#### [Task statement]
Omit the pictures while printing every entry below exactly as given.

#### [Saved entries]
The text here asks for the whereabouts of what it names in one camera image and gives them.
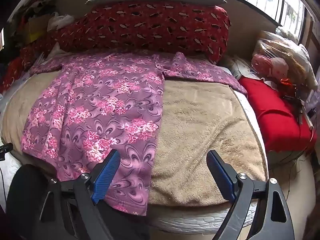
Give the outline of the red patterned pillow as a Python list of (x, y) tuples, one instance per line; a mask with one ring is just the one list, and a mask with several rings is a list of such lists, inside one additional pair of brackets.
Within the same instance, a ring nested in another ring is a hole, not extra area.
[(97, 5), (50, 37), (67, 51), (148, 49), (202, 54), (217, 62), (226, 51), (230, 27), (227, 12), (218, 6), (131, 1)]

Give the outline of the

#### [Result of the exercise]
The text here asks for the whereabouts of what it names in one camera image and gives them.
Give the outline of the red patterned pillow as a Python list of (x, y) tuples, one instance per line; a mask with one ring is just the one list, and a mask with several rings is a list of such lists, inside one additional pair of brackets.
Within the same instance, a ring nested in another ring is a hole, not extra area.
[(97, 5), (50, 37), (67, 51), (148, 49), (202, 54), (217, 62), (226, 51), (230, 27), (227, 12), (218, 6), (131, 1)]

Give the outline of the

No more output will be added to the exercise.